• What to work on: Using the data below, report how many lines hold the word "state". Include nothing else in the reply.

··· Dataset excerpt

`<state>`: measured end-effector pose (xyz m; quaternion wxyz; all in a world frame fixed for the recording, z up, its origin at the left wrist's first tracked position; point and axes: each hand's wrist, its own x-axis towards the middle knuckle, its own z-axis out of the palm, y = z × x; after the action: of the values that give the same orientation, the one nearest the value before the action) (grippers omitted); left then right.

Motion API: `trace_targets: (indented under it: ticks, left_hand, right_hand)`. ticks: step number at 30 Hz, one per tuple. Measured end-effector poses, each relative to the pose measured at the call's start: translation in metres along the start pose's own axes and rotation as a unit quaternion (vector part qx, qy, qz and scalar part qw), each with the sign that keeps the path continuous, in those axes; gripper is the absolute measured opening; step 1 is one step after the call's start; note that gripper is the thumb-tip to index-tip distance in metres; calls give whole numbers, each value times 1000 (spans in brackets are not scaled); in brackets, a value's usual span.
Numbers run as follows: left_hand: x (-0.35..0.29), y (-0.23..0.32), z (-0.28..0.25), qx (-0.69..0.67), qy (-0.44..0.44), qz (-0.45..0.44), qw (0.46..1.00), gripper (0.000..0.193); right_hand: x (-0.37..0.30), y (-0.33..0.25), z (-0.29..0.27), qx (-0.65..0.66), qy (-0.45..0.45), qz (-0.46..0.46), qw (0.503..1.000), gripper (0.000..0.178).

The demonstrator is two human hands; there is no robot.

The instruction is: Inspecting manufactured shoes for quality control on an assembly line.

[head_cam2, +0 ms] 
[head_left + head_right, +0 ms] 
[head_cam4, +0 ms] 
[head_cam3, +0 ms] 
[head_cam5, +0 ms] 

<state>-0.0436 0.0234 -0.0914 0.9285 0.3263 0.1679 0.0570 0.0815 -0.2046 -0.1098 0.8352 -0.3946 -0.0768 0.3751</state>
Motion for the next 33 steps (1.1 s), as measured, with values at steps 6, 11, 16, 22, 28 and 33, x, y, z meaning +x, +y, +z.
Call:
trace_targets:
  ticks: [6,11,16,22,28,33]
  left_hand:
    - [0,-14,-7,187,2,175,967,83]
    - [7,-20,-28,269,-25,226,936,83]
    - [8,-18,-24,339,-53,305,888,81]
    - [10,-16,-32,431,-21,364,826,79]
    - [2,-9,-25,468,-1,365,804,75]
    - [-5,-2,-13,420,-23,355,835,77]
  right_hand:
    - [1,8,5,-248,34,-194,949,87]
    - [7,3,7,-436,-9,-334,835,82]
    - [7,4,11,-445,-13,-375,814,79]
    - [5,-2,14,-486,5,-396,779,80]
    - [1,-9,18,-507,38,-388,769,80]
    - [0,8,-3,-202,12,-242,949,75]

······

• Task solution: 2